Omit every picture and return the rest of the data unaltered.
***
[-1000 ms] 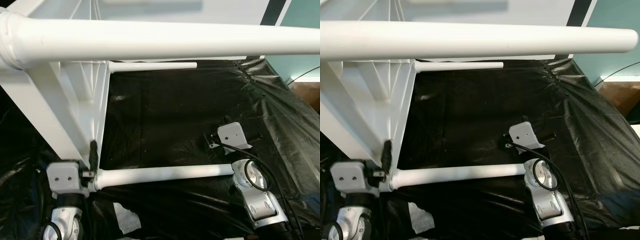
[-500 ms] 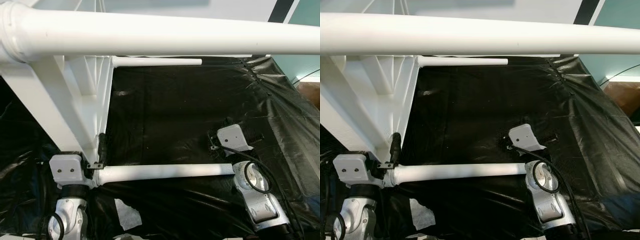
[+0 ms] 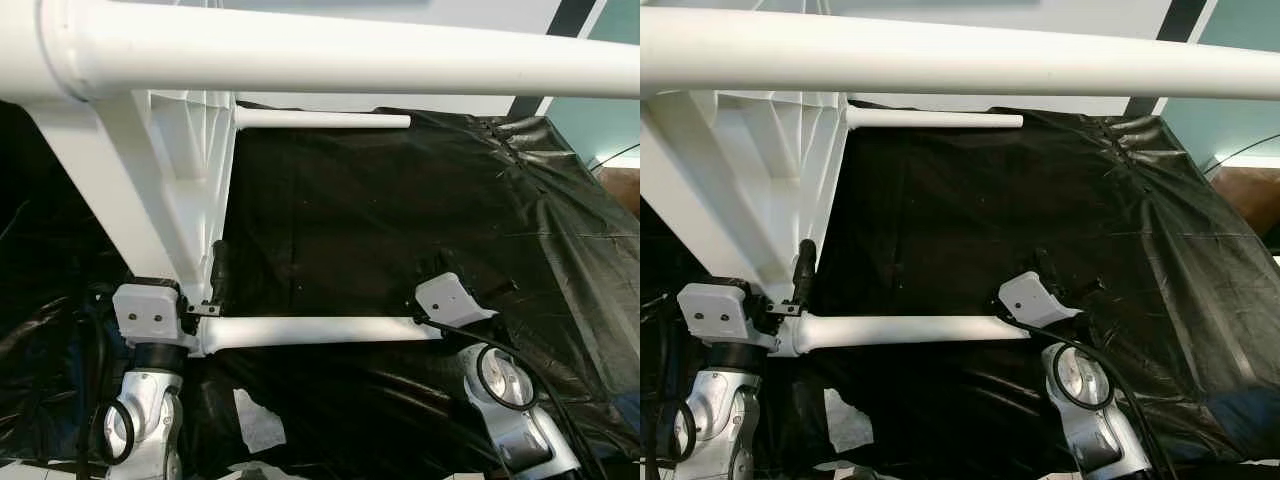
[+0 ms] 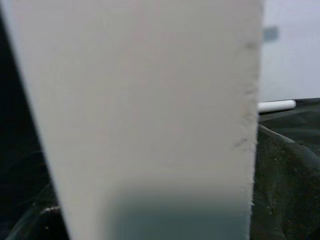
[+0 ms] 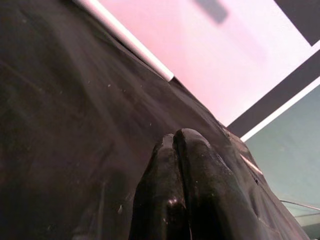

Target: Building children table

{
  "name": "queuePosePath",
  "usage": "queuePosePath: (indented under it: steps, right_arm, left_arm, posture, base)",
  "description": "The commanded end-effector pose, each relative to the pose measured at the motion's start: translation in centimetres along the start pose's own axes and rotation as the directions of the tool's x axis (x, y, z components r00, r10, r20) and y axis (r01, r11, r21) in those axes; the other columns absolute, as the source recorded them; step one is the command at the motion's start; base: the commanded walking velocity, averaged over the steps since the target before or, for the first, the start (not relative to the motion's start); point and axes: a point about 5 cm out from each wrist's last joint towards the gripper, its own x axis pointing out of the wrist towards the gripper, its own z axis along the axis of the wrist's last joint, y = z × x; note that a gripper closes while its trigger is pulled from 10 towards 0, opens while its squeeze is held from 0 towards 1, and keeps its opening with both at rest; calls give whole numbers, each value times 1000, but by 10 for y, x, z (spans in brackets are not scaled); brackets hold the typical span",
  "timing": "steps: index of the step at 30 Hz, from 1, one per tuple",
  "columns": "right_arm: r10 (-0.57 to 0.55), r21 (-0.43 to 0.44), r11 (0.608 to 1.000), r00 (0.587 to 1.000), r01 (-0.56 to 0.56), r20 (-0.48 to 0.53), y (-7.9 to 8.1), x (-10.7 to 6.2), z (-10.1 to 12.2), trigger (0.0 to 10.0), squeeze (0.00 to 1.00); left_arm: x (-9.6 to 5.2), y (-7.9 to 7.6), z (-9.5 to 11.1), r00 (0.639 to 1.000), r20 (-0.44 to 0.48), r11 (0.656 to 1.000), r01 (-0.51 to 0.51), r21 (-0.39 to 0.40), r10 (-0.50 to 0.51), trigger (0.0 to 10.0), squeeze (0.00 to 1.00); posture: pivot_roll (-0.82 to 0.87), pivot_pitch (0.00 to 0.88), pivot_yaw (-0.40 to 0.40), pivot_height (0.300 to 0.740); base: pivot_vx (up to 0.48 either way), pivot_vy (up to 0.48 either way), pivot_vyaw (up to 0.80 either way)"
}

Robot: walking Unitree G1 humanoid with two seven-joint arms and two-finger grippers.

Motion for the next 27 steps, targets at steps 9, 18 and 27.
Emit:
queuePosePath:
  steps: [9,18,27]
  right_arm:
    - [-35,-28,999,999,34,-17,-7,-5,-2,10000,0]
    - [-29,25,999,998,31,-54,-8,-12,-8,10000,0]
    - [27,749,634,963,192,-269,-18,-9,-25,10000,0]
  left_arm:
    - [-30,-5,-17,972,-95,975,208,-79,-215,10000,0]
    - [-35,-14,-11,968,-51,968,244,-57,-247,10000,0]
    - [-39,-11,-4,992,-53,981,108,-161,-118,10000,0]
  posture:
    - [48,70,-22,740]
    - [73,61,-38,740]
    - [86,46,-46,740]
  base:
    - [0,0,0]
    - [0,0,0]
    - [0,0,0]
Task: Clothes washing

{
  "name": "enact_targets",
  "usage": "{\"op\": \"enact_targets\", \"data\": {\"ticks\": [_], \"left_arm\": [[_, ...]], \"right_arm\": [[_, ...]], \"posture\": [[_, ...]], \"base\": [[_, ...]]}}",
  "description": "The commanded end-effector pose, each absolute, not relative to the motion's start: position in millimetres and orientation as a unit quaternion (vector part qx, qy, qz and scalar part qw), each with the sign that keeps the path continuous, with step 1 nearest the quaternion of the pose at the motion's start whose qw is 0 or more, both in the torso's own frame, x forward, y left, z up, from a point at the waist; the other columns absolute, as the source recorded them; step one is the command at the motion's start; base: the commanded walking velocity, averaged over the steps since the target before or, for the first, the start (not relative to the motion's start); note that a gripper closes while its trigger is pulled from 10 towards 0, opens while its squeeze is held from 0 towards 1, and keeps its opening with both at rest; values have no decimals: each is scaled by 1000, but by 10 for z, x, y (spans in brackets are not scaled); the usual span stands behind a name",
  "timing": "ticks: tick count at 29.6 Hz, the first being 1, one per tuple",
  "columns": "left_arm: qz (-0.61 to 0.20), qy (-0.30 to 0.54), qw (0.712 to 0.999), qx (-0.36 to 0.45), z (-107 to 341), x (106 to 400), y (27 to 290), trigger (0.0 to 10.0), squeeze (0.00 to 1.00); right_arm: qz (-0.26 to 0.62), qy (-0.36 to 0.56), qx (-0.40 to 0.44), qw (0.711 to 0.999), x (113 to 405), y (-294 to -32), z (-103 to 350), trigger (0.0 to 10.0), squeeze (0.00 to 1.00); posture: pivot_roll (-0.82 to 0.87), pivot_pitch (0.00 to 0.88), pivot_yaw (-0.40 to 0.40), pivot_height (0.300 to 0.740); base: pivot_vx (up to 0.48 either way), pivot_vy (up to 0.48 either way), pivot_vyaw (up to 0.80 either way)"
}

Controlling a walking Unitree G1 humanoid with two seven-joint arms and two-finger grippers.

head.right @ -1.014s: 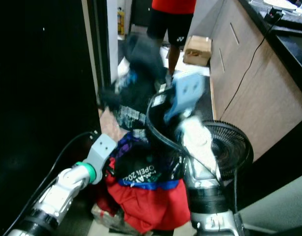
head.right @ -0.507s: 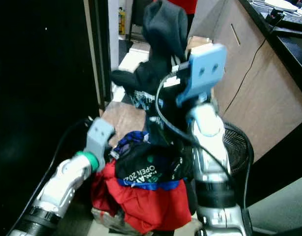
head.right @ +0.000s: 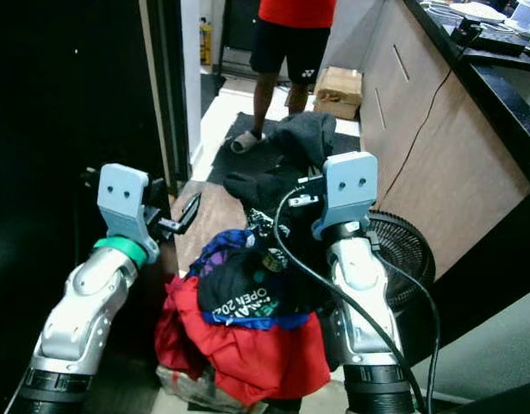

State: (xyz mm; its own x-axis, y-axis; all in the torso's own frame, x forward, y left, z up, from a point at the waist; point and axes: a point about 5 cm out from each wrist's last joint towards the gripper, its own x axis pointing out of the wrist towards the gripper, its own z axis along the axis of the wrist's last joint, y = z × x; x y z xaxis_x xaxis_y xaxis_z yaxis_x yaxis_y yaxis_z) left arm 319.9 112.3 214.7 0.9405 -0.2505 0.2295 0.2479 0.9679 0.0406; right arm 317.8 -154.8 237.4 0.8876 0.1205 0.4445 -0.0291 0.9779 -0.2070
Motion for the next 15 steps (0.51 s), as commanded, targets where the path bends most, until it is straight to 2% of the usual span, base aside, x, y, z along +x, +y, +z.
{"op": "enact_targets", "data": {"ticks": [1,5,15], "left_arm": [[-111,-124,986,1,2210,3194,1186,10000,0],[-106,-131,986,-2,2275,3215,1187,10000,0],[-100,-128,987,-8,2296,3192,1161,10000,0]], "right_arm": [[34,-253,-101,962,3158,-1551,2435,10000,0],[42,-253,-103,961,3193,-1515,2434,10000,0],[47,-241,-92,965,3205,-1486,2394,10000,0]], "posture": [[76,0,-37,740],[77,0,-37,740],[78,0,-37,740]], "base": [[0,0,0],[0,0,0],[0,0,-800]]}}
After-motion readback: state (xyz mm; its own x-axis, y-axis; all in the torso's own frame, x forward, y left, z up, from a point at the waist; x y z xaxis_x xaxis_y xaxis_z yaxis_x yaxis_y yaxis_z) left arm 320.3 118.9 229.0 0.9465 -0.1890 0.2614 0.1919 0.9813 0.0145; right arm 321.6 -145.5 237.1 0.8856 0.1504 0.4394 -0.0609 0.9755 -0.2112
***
• [Your response]:
[-1000 ms] 
[-500 ms] 
[+0 ms] 
[+0 ms] 
[+0 ms] 

Target: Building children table

{
  "name": "queuePosePath",
  "usage": "queuePosePath: (indented under it: steps, right_arm, left_arm, posture, base)",
  "description": "The commanded end-effector pose, each relative to the pose measured at the motion's start: translation in centimetres along the start pose's own axes and rotation as the directions of the tool's x axis (x, y, z components r00, r10, r20) and y axis (r01, r11, r21) in those axes; the other columns absolute, as the source recorded them; step one is the command at the motion's start; base: the commanded walking velocity, averaged over the steps since the target before or, for the first, the start (not relative to the motion's start); point and axes: a point about 5 cm out from each wrist's last joint towards the gripper, its own x axis pointing out of the wrist towards the gripper, its own z axis along the axis of the wrist's last joint, y = z × x; note that a gripper closes while its trigger is pulled from 10 towards 0, opens while its squeeze is held from 0 towards 1, and keeps its opening with both at rest; calls give whole numbers, each value times 1000, but by 10 for y, x, z (spans in brackets are not scaled); brackets hold the typical span",
  "timing": "steps: index of the step at 30 Hz, from 1, one per tuple",
  "columns": "right_arm: r10 (-0.57 to 0.55), r21 (-0.43 to 0.44), r11 (0.608 to 1.000), r00 (0.587 to 1.000), r01 (-0.56 to 0.56), r20 (-0.48 to 0.53), y (-7.9 to 8.1), x (-10.7 to 6.2), z (-10.1 to 12.2), trigger (0.0 to 10.0), squeeze (0.00 to 1.00); left_arm: x (-9.6 to 5.2), y (-7.9 to 7.6), z (-9.5 to 11.1), r00 (0.639 to 1.000), r20 (-0.44 to 0.48), r11 (0.656 to 1.000), r01 (-0.51 to 0.51), r21 (-0.39 to 0.40), r10 (-0.50 to 0.51), trigger (0.0 to 10.0), squeeze (0.00 to 1.00); posture: pivot_roll (-0.82 to 0.87), pivot_pitch (0.00 to 0.88), pivot_yaw (-0.40 to 0.40), pivot_height (0.300 to 0.740); base: pivot_vx (up to 0.48 either way), pivot_vy (up to 0.48 either way), pivot_vyaw (up to 0.80 either way)"
}

Robot: walking Unitree G1 humanoid with two seven-joint arms and two-finger grippers.

Motion for the next 27 steps, targets at steps 9, 18 and 27.
Emit:
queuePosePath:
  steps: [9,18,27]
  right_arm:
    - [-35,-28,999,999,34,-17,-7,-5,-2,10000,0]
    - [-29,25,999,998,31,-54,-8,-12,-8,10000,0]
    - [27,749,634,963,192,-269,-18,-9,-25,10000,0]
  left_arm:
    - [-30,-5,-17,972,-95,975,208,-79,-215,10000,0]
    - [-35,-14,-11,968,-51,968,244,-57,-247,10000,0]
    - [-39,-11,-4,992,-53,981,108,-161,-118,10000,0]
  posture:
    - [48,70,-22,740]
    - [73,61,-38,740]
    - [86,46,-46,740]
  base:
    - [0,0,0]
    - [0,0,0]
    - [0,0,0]
Task: Clothes washing

{
  "name": "enact_targets",
  "usage": "{\"op\": \"enact_targets\", \"data\": {\"ticks\": [_], \"left_arm\": [[_, ...]], \"right_arm\": [[_, ...]], \"posture\": [[_, ...]], \"base\": [[_, ...]]}}",
  "description": "The commanded end-effector pose, each absolute, not relative to the motion's start: position in millimetres and orientation as a unit quaternion (vector part qx, qy, qz and scalar part qw), each with the sign that keeps the path continuous, with step 1 nearest the quaternion of the pose at the motion's start whose qw is 0 or more, both in the torso's own frame, x forward, y left, z up, from a point at the waist; the other columns absolute, as the source recorded them; step one is the command at the motion's start; base: the commanded walking velocity, averaged over the steps since the target before or, for the first, the start (not relative to the motion's start); note that a gripper closes while its trigger is pulled from 10 towards 0, opens while its squeeze is held from 0 towards 1, and keeps its opening with both at rest; values have no decimals: each is scaled by 1000, but by 10 for z, x, y (spans in brackets are not scaled); the usual span stands behind a name",
  "timing": "ticks: tick count at 29.6 Hz, the first being 1, one per tuple",
  "columns": "left_arm: qz (-0.61 to 0.20), qy (-0.30 to 0.54), qw (0.712 to 0.999), qx (-0.36 to 0.45), z (-107 to 341), x (106 to 400), y (27 to 290), trigger (0.0 to 10.0), squeeze (0.00 to 1.00); right_arm: qz (-0.26 to 0.62), qy (-0.36 to 0.56), qx (-0.40 to 0.44), qw (0.711 to 0.999), x (113 to 405), y (-294 to -32), z (-103 to 350), trigger (0.0 to 10.0), squeeze (0.00 to 1.00); posture: pivot_roll (-0.82 to 0.87), pivot_pitch (0.00 to 0.88), pivot_yaw (-0.40 to 0.40), pivot_height (0.300 to 0.740); base: pivot_vx (up to 0.48 either way), pivot_vy (up to 0.48 either way), pivot_vyaw (up to 0.80 either way)"
}

Controlling a walking Unitree G1 humanoid with two seven-joint arms and two-finger grippers.

head.right @ -1.014s: 
head.right @ -0.507s: 
head.right @ +0.000s: 

State: (xyz mm; its own x-axis, y-axis; all in the torso's own frame, x forward, y left, z up, from a point at the waist; point and axes: a point about 5 cm out from each wrist's last joint towards the gripper, its own x axis pointing out of the wrist towards the gripper, its own z axis along the axis of the wrist's last joint, y = z × x; x y z xaxis_x xaxis_y xaxis_z yaxis_x yaxis_y yaxis_z) left arm 319.9 112.3 214.7 0.9405 -0.2505 0.2295 0.2479 0.9679 0.0406; right arm 317.8 -154.8 237.4 0.8876 0.1205 0.4445 -0.0291 0.9779 -0.2070
Motion for the next 15 steps (0.51 s), as commanded, targets where the path bends most, until it is straight to 2% of the usual span, base aside, x, y, z along +x, +y, +z.
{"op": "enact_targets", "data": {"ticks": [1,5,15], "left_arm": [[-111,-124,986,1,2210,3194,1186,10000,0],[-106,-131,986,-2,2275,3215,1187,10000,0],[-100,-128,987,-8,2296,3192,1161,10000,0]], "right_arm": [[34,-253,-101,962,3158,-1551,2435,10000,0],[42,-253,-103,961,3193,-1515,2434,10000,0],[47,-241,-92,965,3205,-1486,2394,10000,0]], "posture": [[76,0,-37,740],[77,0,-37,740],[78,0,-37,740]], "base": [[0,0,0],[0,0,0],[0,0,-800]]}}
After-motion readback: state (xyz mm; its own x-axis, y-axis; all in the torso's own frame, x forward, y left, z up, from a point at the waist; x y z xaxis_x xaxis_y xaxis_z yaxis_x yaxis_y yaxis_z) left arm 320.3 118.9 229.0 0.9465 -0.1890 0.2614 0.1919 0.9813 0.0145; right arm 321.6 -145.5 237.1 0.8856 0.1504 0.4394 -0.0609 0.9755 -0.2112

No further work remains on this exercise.